### SOURCE DATA
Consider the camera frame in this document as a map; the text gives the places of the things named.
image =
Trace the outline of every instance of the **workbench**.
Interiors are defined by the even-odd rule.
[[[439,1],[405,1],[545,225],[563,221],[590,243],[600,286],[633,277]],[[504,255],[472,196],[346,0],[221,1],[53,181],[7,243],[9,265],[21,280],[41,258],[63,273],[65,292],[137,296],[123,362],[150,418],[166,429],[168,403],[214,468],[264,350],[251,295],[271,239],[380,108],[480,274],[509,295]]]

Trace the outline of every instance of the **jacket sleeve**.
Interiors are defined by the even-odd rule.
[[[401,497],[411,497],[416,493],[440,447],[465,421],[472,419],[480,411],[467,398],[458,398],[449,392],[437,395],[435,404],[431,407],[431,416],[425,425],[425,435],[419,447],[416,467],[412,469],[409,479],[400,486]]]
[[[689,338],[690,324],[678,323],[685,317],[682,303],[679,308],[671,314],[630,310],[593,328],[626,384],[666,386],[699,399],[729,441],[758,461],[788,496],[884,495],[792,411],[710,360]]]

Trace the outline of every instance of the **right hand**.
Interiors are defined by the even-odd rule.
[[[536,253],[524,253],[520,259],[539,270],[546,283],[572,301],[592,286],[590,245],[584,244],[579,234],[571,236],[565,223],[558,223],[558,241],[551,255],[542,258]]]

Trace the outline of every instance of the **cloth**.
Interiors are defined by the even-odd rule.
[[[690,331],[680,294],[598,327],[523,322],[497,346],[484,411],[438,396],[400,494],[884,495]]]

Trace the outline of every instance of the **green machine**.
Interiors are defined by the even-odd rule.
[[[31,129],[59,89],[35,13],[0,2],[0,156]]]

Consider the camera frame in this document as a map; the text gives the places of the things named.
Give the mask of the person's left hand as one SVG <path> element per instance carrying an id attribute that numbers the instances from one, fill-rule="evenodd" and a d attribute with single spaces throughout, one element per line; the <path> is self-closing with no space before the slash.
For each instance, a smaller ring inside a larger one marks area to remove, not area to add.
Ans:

### TASK OBJECTIVE
Reproduce the entries exactly, but only from their first line to the line holding "Give the mask", with that last line kept.

### RESULT BELOW
Consider the camera frame in this document as a map; the text gives the places of the things named.
image =
Trace the outline of every instance of the **workbench**.
Interiors are defined by the even-odd rule.
[[[439,1],[405,1],[545,225],[563,221],[590,243],[600,286],[633,277]],[[504,255],[472,196],[346,0],[221,1],[53,181],[7,243],[9,265],[21,280],[41,258],[63,273],[65,292],[137,296],[123,362],[150,418],[166,429],[168,403],[214,468],[264,350],[251,295],[271,239],[380,108],[480,274],[509,295]]]

Trace the outline of every instance of the **jacket sleeve**.
Interiors are defined by the even-odd rule.
[[[401,497],[411,497],[416,493],[440,447],[465,421],[472,419],[480,411],[467,398],[458,398],[449,392],[437,395],[435,404],[431,407],[431,416],[425,425],[425,435],[419,447],[416,467],[412,469],[409,479],[400,486]]]
[[[689,338],[690,324],[678,323],[685,317],[682,303],[679,308],[671,314],[630,310],[593,328],[626,384],[666,386],[699,399],[729,441],[758,461],[788,496],[884,495],[792,411],[710,360]]]

Trace the outline of every instance of the **right hand**.
Interiors are defined by the even-odd rule.
[[[536,253],[524,253],[520,259],[539,270],[546,283],[572,301],[592,286],[590,245],[584,244],[579,234],[571,236],[565,223],[558,223],[558,241],[551,255],[542,258]]]

Trace the outline of every instance of the **cloth**.
Interiors are defined by the even-odd rule.
[[[690,331],[680,294],[598,327],[523,322],[497,346],[484,411],[438,396],[400,494],[884,495]]]

Trace the outline of every instance of the **green machine**.
Interiors are defined by the even-odd rule.
[[[31,129],[59,89],[35,13],[0,2],[0,156]]]

Consider the camera frame in this document as a map; the text gives the places of the things named.
Give the mask of the person's left hand as one SVG <path> element per instance carrying an id attribute that numbers the instances from one, fill-rule="evenodd" and a d attribute with single spaces throughout, one element per line; the <path> is self-closing with no space before the slash.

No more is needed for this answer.